Would you pull out every line of the material that contains the string "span"?

----

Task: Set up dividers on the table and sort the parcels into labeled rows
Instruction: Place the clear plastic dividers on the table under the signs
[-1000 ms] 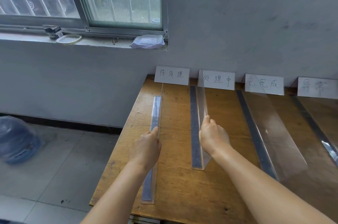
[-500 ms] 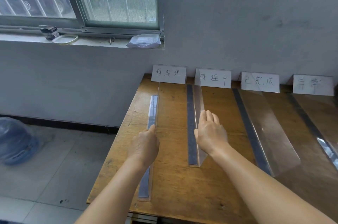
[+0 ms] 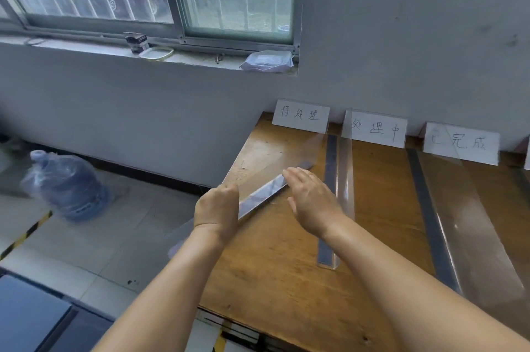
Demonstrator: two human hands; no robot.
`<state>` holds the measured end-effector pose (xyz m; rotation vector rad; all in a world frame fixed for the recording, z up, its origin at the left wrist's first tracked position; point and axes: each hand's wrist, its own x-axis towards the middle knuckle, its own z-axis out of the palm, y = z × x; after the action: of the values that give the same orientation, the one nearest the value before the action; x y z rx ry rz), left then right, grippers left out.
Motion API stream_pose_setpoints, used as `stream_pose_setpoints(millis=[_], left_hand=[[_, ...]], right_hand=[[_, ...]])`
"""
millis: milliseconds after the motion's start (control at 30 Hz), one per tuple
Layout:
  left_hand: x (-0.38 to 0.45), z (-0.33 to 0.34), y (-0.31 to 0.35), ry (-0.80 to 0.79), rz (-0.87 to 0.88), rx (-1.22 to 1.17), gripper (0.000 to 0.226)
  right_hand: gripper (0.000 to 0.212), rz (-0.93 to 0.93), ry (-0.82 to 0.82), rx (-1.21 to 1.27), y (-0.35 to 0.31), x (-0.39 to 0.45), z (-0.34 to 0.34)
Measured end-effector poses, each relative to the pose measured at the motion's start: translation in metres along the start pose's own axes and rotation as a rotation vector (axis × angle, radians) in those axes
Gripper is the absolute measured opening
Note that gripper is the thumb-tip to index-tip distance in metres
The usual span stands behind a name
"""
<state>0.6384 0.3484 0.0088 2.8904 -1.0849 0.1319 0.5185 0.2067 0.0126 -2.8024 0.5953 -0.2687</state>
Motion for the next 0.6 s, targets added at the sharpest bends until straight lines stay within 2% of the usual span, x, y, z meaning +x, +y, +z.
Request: stream_pose_setpoints(millis=[133, 267, 433, 500, 600], left_hand=[[0.000, -0.001, -0.029, 0.080, -0.028, -0.033, 0.034], [-0.004, -0.014, -0.054, 0.202, -0.041, -0.080, 0.021], [0.011, -0.025, -0.094, 0.396, 0.081, -0.115, 0.038], [0.024, -0.029, -0.111, 0.405, 0.117, -0.125, 0.037], [0.045, -0.034, -0.136, 0.398, 0.173, -0.158, 0.036]], right_hand=[[0.057, -0.078, 0.004, 0.033, -0.016, 0.022, 0.008], [0.059, -0.138, 0.039, 0.003, -0.035, 0.047, 0.012], [0.059, -0.182, 0.102, -0.074, -0.062, 0.088, 0.017], [0.053, -0.175, 0.148, -0.099, -0.073, 0.110, 0.016], [0.031, -0.123, 0.160, -0.107, -0.088, 0.137, 0.014]])
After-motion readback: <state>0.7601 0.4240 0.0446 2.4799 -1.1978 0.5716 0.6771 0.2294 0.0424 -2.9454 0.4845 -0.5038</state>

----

Task result:
The usual span stands behind a name
Motion for the next 0.6 s, targets added at the sharpest bends until straight lines stay within 2% of the usual span, x, y, z meaning +x, +y, +z.

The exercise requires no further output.